# A few things on the Taig Micro Lathe (lots of pics)



## yclo (Jul 25, 2006)

It's been quite a while since I've posted on CPF, it's hard to come up with something that may be informative or interesting to post. When I'm on, it's mostly to try to see what's been happening and what're the main subjects of discussion. I did manage to pick up a black SPY, but ran out of money for the Ti PD.

Anyway, onto the supposingly informative post. I really wanted to post this on the "Silly Newbie Tricks" thread, but can't seem to find it. It was on that thread that I posted about my newly aquired Taig Micro Lathe. Although it was months ago, I only really got to start using it recently because I have been overseas for many months.

Here it is:

(Click on photos for larger size)






Yes, Data's lathe can probably eat this one for breakfast. But the Taig costs at least 50 times less.

The motor that I took from a drill press had a relay switch, I put that into a small case and bolted it onto the MDF board where it can be easily reached.





Just a rant about that 10-32 bolt and matching square nut used for securing the gold tool post on the cross slide:





It stripped after a while, maybe because I tighten it too much or maybe I got a dud. But regardless, it rendered the lathe inoperable since the tool post could not be tightened and everytime the tool hit the workpiece it shifted.





Local hardware store did not have the 10-32 bolt/nut nor did they have anything even remotely similar to the square nut that is used in the T-slot. Remembering I had a length of 3/16-24 threaded rod at home I picked up the some nuts for it. But it turns out they were too thick for the T-slot so I put the nut into the chuck and faced off some material on both sides. Seeing that the nut is a lot smaller than the original square nut, I also ground the sides of a washer to help distribute the load a little.

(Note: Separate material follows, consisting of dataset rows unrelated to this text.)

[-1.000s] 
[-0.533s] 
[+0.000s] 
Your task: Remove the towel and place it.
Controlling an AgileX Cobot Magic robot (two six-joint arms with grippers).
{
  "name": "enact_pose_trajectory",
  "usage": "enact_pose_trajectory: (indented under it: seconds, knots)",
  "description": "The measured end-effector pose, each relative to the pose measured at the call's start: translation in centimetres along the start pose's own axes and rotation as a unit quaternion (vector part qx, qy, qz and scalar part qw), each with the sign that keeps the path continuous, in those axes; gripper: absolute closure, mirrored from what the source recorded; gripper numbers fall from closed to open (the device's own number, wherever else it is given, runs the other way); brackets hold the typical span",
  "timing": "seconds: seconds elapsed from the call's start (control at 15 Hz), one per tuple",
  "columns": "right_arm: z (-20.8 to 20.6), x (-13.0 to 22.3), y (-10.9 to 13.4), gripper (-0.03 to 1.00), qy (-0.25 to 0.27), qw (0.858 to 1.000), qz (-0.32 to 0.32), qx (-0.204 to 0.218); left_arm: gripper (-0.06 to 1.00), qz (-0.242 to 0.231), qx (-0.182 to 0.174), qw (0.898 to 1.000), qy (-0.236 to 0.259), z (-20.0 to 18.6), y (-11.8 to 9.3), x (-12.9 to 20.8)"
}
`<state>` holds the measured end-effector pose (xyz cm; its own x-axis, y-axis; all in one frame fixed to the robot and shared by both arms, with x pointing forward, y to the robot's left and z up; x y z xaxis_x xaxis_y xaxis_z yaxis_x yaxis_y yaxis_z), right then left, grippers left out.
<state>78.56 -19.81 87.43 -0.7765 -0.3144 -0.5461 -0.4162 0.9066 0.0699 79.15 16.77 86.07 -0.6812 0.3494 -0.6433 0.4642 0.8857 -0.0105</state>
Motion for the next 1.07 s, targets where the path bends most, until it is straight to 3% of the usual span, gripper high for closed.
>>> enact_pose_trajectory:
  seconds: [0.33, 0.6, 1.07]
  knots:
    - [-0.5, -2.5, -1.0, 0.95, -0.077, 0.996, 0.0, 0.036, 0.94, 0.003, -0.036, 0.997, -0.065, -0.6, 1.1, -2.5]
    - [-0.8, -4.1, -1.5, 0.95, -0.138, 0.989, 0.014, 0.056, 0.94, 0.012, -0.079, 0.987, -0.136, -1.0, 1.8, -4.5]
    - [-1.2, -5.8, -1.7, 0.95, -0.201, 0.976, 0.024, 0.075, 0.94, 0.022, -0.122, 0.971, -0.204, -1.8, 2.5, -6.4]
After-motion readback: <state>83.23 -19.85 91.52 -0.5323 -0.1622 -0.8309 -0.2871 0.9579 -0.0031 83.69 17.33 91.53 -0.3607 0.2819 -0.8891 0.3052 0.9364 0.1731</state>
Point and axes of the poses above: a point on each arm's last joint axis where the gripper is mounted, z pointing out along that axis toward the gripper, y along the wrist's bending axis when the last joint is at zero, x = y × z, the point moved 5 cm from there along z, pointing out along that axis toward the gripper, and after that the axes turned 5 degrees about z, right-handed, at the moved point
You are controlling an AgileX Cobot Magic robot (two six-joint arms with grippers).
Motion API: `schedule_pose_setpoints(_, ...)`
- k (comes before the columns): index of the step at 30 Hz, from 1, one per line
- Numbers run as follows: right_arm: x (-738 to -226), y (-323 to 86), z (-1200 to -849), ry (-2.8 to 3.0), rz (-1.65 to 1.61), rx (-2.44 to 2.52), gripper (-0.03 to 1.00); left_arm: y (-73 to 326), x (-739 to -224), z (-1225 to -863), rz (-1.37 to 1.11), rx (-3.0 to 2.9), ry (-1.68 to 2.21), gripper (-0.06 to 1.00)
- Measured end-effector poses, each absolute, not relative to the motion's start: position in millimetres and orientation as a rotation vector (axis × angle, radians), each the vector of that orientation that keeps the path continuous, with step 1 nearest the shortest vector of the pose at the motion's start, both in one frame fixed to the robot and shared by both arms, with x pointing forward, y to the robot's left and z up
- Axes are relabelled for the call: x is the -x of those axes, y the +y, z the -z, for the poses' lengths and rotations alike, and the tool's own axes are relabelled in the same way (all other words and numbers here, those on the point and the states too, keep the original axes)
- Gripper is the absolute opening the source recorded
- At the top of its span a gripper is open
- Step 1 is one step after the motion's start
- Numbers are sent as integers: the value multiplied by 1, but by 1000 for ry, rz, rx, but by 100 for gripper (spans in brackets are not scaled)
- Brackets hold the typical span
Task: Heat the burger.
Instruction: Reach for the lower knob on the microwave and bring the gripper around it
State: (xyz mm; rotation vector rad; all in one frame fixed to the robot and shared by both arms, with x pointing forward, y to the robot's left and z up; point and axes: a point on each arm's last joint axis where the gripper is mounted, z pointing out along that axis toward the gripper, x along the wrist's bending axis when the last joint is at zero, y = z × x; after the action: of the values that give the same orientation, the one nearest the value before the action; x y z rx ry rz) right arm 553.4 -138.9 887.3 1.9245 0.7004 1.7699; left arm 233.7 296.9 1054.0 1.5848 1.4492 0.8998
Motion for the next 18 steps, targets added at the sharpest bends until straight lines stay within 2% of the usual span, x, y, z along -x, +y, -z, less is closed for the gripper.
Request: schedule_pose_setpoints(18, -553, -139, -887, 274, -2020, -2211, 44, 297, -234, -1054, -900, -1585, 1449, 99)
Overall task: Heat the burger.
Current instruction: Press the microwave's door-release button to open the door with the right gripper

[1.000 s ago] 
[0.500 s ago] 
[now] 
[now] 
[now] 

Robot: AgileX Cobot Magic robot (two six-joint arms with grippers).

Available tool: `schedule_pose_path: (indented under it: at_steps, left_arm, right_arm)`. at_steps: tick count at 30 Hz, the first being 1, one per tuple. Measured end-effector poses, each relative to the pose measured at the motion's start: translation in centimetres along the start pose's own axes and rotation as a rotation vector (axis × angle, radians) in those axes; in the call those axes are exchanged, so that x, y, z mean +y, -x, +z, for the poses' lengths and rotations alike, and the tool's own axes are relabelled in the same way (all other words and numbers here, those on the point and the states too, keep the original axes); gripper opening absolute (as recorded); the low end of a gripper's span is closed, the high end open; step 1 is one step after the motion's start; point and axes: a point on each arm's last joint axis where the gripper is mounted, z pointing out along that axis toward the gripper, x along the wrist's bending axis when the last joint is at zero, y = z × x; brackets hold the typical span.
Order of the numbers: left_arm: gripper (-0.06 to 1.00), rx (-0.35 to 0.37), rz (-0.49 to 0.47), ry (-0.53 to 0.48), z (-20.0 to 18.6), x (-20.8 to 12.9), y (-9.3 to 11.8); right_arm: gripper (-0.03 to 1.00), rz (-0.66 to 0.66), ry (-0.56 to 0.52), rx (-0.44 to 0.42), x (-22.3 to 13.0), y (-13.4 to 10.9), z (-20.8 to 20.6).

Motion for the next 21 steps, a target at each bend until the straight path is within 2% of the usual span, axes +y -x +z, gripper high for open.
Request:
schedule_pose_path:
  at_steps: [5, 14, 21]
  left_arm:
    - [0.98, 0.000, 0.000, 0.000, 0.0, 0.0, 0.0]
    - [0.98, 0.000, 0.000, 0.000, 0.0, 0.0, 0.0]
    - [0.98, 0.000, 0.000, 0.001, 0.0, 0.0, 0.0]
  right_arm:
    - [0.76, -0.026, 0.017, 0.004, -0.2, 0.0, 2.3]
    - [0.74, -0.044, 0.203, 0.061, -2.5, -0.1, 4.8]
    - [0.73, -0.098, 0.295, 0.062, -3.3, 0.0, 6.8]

That worked for a while until the tool post kept shifting, it turns out that the washer I used at the top is getting pushed into the hole of the toolpost.





So I made a really thick washer from aluminium.





It's been working well so far except that everytime I tighten it I have to use two hands since the threaded rod keeps rotating.






Dial indicator

Picked up a dial indicator in Hong Kong, didn't pickup a holder for it cause all they had were the magnetic stand kind. I'm not so sure it would work on MDF.

One way I tried using it was to mount it in the tool post.













Then I cut some 10mm aluminium bar, bolted them together which gave me this:





It worked a lot better with the greater range of movement and a better view of the dial.





A round phillips head screw was used in the T-slot. 





Now that I think about it, I could have used a longer version of this screw for the tool post.

One of the more useful things that I made is a live center that fits directly into the tailstock.





Using two ball bearings (thrust bearings would be good) that I just had lying around, I turned the parts until they fit.





The hardest part, or should I say most tedious, was turning down the 20mm bar stock (aluminium) to the 1/2" (~12.7mm) of the tailstock ram.





The bearings go on.





Then the cap.





Fits perfectly. Still deciding on how the a nice flat slot could be put onto the end without using a hacksaw.





Test run.





That's all for now, the next thing is probably an end mill / big drill holder for the tailstock. The current drill chuck can hold a drill bit with max diameter of 1/2" which produces a hole that is still too small for the boring tool that I have. It will probably thread onto the tailstock ram because I only have that 20mm bar stock...

-YC


----------



## McGizmo (Aug 25, 2006)

Alright YC! :thumbsup: My first lathe was similar in size and I think I was about your age at the time. I hope you do better than I did! :nana: Have more fun too!!!


----------



## zelda (Aug 25, 2006)

nice, small lathe, now you can made parts in the room 

Also the weak jaws are nice to work. For my lathe, it exits none weak jaws, so I would have to buy a new chuck. :mecry: 

zelda


----------



## Anglepoise (Aug 25, 2006)

You have some good mods there.

I had to work on my tool post capture bolt. I finished up welding the bolt end to the 'T' nut.

In your case, a drop of red 'Locktite' where your long bolt goes into the 'T' nut should stop it turning. You definitely want the tightening and loosening of the tool holder angle to be a one hand job.
Good luck....


----------



## milkyspit (Sep 19, 2006)

Very nice! :thumbsup:


----------